Answer:
Height of mound = 794 ft
Step-by-step explanation:
To illustrate the angle of elevation and distance, i have drawn it and attached below.
Now, from my diagram;
h = the height of the mound
At his first point of his trip to the foot of the mound, the angle of elevation is 40°, while the horizontal distance to the foot of the mound is "X"
So, by triangle definition,
tan(40°) = h/x
And so;
h = x tan40
h = 0.8391x - - - - (eq 1)
At his second point of the trip to the foot of the mound, Joe is now,
"(x - 450) ft" from the foot of the mound.

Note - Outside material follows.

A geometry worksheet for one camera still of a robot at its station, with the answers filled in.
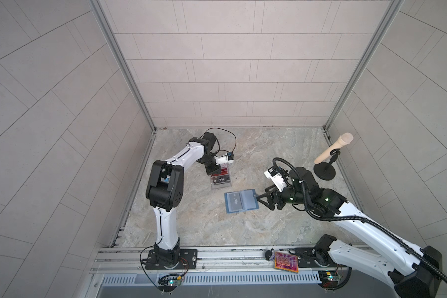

Thus, his angle of elevation is 40 + 18 = 58°.
So, by triangle definition,
tan(58°) = h/(x - 450)
h = (x - 450)•(tan(58°))
h = 1.6003(x - 450)
h = 1.6003x - 720.135 - - - - -(eq2)
To get the height(h) of the mound, let's equate (eq1) to (eq2).
0.8391x = 1.6003x - 720.135
1.6003x - 0.8391x = 720.135
0.7612x = 720.135
x = 720.135/0.7612
x = 946.0523 ft
Let's put this value for x in eq (1);
h = 0.8391 x 946.0523 = 793.83 ft ≈ 794ft